JPMorgan Chase has estimated the market for plant-based meat could easily top $100 billion in 15 years.
Barclays says the "alternative meat" market could account for around 10 percent of all global meat sales, or up to $140 billion in 10 years.
Among big restaurant chains, Burger King has been testing since April a vegetarian version of its flagship "Whopper," while McDonald's has unveiled a meatless burger in Germany. Kentucky Fried Chicken is studying non-meat options for its menu.
Alternatives to meat are not new, of course, but startups and other growing players in the business have taken advantage of newer technologies to simulate the taste and texture of authentic meat more comprehensively.
The best-known new ventures, Impossible Food and Beyond meat, have had difficulty at times meeting surging demand for their products, even as Wall Street has bet on their potential.
On its first day on Wall Street as a publicly-traded company, Beyond meat surged 163 percent, finishing the session at $65.75.

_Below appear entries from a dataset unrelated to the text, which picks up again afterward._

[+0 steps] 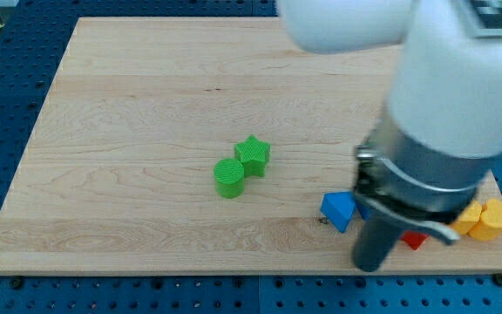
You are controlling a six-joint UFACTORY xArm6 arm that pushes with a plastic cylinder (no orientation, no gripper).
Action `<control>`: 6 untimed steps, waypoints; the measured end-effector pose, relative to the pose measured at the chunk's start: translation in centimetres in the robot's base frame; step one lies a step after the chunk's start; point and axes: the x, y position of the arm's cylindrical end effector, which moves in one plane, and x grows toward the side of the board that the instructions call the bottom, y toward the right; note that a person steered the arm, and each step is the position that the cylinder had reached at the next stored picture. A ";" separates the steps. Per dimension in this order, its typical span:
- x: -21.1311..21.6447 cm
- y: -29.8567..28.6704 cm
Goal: Point your arm at bottom right
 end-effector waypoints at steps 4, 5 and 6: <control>-0.1 8.7; -0.2 9.9; -0.2 14.8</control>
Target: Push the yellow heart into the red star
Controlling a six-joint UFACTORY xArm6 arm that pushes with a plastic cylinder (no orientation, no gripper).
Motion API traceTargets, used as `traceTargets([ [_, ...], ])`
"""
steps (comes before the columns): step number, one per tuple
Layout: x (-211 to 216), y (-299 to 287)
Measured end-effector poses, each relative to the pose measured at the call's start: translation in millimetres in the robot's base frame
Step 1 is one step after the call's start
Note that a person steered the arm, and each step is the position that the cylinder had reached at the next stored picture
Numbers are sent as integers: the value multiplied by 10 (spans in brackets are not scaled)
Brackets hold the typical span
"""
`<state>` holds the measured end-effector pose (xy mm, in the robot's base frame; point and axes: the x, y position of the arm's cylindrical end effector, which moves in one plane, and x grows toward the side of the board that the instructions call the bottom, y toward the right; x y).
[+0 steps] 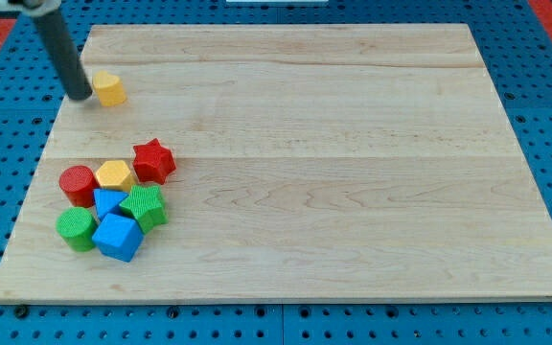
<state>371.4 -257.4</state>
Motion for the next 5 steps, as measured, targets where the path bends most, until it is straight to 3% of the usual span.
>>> traceTargets([
  [1,-356,-50],
  [2,-793,483],
  [3,74,705],
  [4,119,898],
  [5,-211,1166],
])
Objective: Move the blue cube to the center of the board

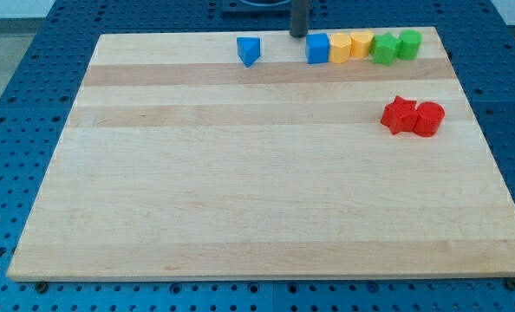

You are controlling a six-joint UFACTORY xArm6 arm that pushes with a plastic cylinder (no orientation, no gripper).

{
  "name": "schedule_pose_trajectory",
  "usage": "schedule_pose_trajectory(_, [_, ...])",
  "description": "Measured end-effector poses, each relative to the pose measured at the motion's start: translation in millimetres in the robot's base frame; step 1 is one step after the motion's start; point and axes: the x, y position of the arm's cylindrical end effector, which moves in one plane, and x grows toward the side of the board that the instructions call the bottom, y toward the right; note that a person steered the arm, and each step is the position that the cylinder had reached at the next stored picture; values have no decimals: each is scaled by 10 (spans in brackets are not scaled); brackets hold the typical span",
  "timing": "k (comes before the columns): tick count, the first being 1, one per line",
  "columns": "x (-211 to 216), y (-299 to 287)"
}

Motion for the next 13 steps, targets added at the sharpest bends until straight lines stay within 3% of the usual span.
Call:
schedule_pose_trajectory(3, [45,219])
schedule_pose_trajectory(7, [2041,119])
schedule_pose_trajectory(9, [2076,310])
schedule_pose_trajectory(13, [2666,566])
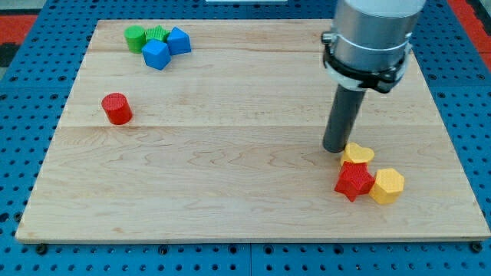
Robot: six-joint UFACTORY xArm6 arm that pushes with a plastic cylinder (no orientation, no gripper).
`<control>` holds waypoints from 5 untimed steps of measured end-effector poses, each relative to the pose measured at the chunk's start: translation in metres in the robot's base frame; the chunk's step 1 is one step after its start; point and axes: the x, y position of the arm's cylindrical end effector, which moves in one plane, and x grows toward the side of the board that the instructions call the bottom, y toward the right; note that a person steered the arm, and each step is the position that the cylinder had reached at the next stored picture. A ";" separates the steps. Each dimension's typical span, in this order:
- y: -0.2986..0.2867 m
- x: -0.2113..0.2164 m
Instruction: Push the red circle into the red star
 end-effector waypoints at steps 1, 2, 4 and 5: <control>-0.041 -0.009; -0.120 -0.059; -0.295 -0.016; -0.411 -0.023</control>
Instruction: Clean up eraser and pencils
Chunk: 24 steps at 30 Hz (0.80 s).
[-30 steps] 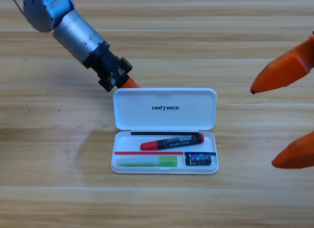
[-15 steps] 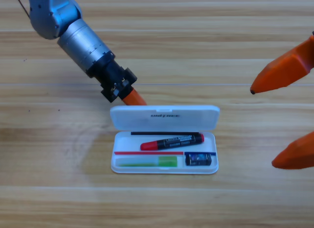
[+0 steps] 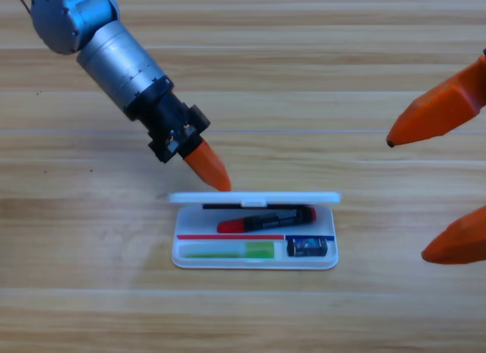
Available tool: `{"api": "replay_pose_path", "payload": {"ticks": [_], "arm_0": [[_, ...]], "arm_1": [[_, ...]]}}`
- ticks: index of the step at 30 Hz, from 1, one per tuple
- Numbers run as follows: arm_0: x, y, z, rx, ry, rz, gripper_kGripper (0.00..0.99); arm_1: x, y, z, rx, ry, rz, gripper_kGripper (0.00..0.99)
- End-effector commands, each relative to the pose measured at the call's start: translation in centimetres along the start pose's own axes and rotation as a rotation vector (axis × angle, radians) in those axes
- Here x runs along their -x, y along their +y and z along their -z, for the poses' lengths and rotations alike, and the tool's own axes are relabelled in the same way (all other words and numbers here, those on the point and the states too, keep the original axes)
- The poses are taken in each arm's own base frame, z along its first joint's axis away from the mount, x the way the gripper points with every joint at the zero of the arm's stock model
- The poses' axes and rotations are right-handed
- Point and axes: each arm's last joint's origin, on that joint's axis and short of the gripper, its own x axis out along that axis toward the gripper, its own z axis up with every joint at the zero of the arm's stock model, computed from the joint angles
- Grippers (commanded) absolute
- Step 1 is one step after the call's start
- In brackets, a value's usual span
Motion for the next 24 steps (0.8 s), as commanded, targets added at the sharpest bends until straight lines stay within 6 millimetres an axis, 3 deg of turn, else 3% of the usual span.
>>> {"api": "replay_pose_path", "payload": {"ticks": [1, 24], "arm_0": [[-2.1, -1.2, -0.2, -0.013, 0.031, 0.034, 0.000], [-5.3, -0.1, 1.7, -0.007, 0.104, -0.018, 0.000]], "arm_1": [[-0.1, -0.2, 0.7, -0.017, -0.004, -0.010, 0.948], [-0.4, -0.4, 0.6, -0.021, -0.003, -0.026, 0.948]]}}
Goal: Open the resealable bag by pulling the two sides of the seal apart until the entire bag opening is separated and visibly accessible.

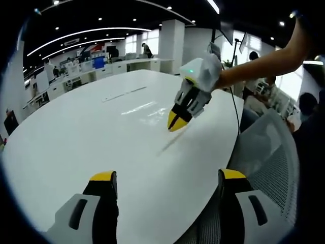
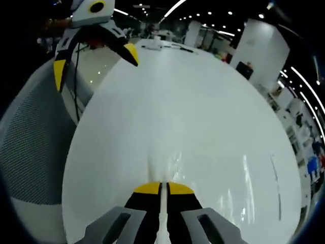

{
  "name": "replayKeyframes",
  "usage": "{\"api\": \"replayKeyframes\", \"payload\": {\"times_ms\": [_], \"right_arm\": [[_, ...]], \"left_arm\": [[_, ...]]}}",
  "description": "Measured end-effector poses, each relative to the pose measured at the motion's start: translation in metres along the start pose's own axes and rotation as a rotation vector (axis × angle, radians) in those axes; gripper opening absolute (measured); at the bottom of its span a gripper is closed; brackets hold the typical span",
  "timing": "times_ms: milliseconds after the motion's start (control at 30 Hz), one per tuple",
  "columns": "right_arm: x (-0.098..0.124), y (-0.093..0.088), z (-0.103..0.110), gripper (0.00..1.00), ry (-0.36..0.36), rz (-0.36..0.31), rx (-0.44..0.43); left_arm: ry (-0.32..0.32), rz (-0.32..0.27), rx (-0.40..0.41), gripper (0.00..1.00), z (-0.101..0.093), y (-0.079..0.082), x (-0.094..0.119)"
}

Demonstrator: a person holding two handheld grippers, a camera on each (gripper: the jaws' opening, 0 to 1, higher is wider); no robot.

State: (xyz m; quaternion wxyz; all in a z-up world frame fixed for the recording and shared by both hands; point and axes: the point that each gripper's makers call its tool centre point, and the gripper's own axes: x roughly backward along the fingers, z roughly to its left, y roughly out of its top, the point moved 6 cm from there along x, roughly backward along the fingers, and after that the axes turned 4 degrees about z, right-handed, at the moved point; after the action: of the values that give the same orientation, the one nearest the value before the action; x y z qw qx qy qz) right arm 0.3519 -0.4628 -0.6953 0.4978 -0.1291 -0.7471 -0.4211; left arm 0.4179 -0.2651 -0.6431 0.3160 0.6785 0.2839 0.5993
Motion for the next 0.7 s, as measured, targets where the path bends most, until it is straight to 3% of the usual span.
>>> {"api": "replayKeyframes", "payload": {"times_ms": [533,700], "right_arm": [[0.014,0.014,0.023,0.00,0.098,-0.022,-0.007],[0.017,0.019,0.032,0.00,0.126,-0.030,-0.006]], "left_arm": [[-0.048,0.028,-0.086,0.76,-0.014,0.003,-0.007],[-0.052,0.081,-0.164,0.72,-0.018,-0.001,-0.014]]}}
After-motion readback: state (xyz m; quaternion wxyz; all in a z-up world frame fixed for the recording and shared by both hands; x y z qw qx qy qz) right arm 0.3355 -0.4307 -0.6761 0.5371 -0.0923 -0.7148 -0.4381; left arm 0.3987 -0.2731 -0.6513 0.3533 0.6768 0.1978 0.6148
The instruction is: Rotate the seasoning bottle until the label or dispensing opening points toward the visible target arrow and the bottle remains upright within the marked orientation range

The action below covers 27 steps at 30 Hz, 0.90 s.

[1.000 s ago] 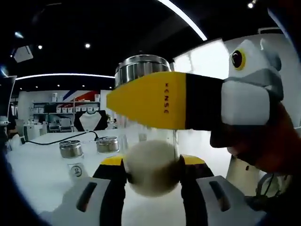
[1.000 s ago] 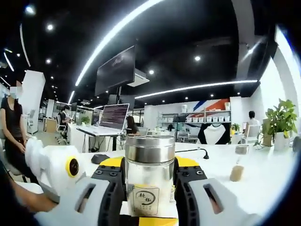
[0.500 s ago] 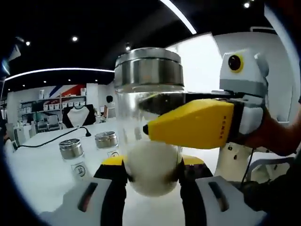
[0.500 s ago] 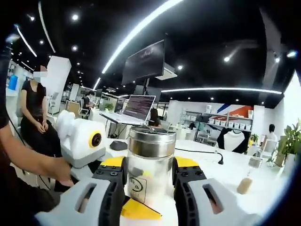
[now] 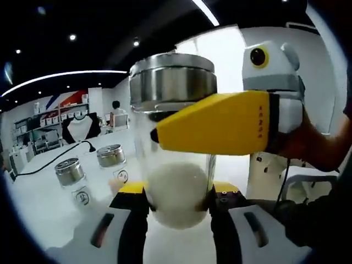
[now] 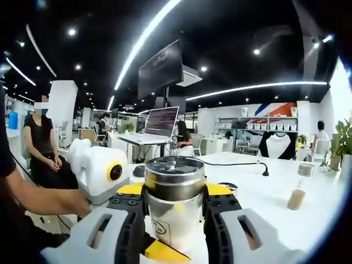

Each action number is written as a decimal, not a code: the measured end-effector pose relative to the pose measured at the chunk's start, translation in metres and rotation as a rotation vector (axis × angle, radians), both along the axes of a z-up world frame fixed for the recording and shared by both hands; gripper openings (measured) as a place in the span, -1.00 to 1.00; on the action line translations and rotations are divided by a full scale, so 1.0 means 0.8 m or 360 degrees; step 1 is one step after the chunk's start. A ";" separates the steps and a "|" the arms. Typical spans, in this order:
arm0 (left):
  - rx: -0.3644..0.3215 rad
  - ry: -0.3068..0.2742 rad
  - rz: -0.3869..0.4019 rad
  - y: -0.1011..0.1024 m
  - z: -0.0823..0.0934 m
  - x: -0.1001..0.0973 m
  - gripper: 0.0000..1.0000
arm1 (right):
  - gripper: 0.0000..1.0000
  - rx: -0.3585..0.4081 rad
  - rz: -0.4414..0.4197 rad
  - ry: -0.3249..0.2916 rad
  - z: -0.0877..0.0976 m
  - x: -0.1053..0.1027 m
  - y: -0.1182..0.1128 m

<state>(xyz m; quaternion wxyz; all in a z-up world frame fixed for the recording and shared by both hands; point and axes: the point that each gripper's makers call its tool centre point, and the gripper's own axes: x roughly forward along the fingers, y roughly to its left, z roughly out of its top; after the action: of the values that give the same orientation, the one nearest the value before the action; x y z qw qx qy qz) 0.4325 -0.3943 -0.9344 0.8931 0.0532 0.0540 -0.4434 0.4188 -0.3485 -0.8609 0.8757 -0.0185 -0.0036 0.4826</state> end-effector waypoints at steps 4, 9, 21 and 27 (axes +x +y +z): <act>-0.0095 0.0054 0.0048 0.000 0.003 0.002 -0.10 | -0.26 0.0065 -0.0012 0.0035 0.002 0.008 -0.004; -0.0108 0.0037 0.0098 0.004 0.003 0.003 -0.05 | -0.26 0.0033 -0.0044 0.0019 0.001 0.016 -0.003; -0.0194 -0.0058 0.0308 0.051 0.019 -0.007 0.23 | -0.26 0.0091 -0.0144 0.0076 0.011 0.046 -0.037; -0.0163 -0.0074 0.0403 0.078 0.011 -0.009 0.49 | -0.25 0.0072 -0.0206 0.0069 0.007 0.065 -0.054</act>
<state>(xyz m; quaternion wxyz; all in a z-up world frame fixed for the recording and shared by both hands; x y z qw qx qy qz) 0.4250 -0.3315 -0.9259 0.9445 0.0105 0.0168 -0.3279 0.4705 -0.3913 -0.8554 0.9052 0.0114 0.0056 0.4249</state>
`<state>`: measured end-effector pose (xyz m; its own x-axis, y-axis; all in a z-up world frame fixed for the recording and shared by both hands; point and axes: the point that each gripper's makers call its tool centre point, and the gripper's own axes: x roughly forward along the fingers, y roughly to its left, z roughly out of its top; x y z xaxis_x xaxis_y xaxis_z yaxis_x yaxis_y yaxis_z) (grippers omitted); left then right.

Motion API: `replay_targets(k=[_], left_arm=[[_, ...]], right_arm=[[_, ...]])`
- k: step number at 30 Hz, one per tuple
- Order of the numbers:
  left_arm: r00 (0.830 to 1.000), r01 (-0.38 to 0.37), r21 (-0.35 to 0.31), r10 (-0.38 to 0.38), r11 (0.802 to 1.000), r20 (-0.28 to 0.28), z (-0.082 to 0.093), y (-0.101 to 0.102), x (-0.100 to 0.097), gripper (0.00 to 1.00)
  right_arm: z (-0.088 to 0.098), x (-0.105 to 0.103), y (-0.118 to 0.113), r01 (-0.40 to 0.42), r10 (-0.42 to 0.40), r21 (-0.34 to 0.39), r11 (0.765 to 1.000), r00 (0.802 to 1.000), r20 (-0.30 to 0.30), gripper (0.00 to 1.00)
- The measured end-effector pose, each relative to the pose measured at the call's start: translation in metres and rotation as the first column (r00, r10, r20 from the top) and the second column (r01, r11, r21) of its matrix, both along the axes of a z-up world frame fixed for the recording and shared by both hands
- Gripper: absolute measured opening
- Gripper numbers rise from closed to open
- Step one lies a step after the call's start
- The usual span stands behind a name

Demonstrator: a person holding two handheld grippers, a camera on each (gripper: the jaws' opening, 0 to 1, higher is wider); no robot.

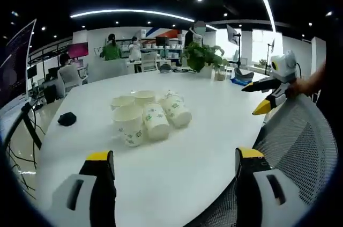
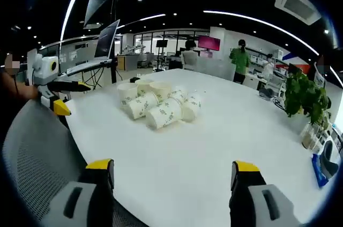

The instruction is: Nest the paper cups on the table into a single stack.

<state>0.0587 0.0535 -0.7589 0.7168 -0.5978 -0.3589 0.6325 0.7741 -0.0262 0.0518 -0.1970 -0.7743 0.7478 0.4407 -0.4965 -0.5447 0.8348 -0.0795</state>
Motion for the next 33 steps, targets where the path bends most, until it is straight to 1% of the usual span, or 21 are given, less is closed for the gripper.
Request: replay_targets(k=[6,12,18,33], left_arm=[[1.000,0.020,0.005,-0.020,1.000,-0.006,-0.0016,-0.0031,-0.0024,0.93],[1.000,0.012,-0.001,-0.012,1.000,-0.002,-0.0001,-0.0023,-0.0016,0.93],[0.999,0.037,0.010,-0.037,0.999,-0.007,-0.0015,-0.0065,-0.0040,0.93],[1.000,0.021,0.010,-0.021,1.000,0.002,0.0002,-0.0035,-0.0021,0.93]], right_arm=[[-0.0006,-0.0002,-0.0003,0.000,0.000,-0.002,1.000,1.000,-0.002,0.91],[-0.0013,-0.0009,0.0010,-0.006,0.006,-0.004,1.000,1.000,-0.006,0.91],[0.0008,0.0000,0.0007,-0.003,0.003,-0.002,1.000,1.000,0.005,0.91],[0.0029,0.0000,0.0014,-0.005,0.005,0.002,1.000,1.000,0.014,0.91]])
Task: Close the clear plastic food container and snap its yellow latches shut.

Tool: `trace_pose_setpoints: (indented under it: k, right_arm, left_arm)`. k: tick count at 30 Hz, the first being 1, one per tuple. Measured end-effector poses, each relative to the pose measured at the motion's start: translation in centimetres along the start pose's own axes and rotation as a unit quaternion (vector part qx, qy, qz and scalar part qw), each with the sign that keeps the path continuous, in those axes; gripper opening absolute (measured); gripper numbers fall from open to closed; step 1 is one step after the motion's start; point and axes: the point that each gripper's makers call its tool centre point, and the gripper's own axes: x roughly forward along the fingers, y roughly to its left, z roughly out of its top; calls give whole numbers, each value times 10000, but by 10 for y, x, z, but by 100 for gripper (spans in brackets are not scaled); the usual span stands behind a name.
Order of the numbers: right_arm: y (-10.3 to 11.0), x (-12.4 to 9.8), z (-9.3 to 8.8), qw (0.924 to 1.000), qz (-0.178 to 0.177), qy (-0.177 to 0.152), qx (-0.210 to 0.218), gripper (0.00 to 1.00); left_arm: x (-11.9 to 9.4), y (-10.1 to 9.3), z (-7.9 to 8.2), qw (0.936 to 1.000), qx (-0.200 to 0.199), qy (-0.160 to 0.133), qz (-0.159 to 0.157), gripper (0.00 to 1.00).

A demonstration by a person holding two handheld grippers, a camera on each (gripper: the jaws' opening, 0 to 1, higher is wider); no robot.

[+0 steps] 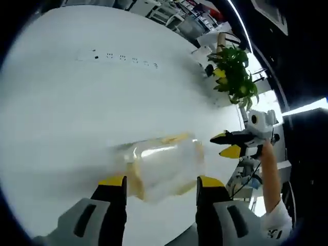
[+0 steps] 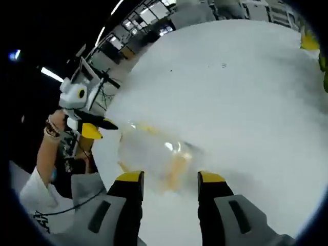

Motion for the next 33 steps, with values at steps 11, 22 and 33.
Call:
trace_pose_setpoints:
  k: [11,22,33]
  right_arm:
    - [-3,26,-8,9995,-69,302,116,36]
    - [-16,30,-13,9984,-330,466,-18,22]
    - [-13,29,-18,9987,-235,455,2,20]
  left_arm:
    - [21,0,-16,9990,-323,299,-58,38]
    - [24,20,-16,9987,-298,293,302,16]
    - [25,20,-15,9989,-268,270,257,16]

Impossible Burger, which is already sold in more than 7,000 restaurants in the United States and Asia, recently raised $300 million in a financing round that valued the company at $2 billion.
Enter food giants
Among large food companies, Swiss giant Nestle in April launched its "Incredible Burger" in Europe based on soy, wheat and extracts of beetroot and other plants.
In the fall, Nestle plans to offer a pea-based "Sweet Earth" veggie burger in the United States.
Anglo-Dutch company Unilever last year bought the Vegetarian Butcher, which has said it aims to become the "largest butcher in the world" with plant-based meat.
Sales of alternative meat jumped 23 percent in 2018 in the United States, according to the Food Institute.
In spite of the strong potential, analysts caution against losing sight of some uncertainties facing the industry.
"There are risk factors to consider, such as alternative meat products being less healthy than claimed as a result of additives to appeal to customer taste," said the Barclays note.
Also, there is always a risk that emerging stars in the business could be roiled by a recall, said JPMorgan.
And the impact of mistakes could be amplified by the growing presence of bigger and more diversified companies that are racing into the market. The conventional companies also have sophisticated supply chains and ready access to capital.